→ **REQUIRED ACTION**:
Read the listing below and tally the lines that contain "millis"; the reply is that tally only.

→ **RAW DATA**:
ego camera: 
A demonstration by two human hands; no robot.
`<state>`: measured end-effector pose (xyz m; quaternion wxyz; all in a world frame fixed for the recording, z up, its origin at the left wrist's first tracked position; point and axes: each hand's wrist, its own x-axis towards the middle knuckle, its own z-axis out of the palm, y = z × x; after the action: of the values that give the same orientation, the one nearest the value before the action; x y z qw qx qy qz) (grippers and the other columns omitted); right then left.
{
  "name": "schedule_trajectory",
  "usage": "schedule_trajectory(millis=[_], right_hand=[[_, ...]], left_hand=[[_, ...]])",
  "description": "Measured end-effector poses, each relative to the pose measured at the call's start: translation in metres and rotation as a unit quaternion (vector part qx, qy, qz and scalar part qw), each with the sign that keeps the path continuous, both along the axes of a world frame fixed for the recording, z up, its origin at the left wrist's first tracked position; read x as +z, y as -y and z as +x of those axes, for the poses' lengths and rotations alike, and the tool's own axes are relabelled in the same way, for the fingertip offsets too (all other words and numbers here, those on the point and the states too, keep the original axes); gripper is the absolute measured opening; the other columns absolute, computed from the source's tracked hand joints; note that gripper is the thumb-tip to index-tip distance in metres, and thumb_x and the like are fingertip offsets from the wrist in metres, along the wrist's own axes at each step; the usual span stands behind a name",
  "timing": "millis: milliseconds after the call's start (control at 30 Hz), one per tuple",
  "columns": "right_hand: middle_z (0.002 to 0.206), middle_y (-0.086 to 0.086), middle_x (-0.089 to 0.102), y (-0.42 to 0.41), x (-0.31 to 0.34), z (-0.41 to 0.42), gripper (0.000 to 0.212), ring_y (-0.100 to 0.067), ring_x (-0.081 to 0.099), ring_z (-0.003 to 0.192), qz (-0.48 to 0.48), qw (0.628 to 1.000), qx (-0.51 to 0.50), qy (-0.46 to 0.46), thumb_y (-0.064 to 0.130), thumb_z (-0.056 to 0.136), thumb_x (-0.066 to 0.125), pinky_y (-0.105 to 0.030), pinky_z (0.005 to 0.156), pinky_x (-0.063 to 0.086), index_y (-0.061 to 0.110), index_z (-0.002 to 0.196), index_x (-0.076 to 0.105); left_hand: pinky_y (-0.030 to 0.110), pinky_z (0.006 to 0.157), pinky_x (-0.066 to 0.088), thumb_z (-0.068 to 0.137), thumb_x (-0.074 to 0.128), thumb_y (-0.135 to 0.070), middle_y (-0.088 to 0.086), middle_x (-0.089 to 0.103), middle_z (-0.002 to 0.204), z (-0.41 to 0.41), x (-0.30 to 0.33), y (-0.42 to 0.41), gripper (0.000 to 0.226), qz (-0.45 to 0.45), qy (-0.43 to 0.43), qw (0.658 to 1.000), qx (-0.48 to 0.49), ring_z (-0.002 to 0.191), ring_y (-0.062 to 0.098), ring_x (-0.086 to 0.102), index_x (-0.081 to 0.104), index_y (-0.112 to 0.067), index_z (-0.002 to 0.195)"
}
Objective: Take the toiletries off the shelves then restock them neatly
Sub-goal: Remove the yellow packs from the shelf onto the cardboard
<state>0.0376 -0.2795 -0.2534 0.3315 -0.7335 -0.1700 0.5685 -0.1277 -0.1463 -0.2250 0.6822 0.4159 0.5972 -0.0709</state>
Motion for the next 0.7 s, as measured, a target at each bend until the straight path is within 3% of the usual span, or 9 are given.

→ **RESPONSE TO THE EXERCISE**:
2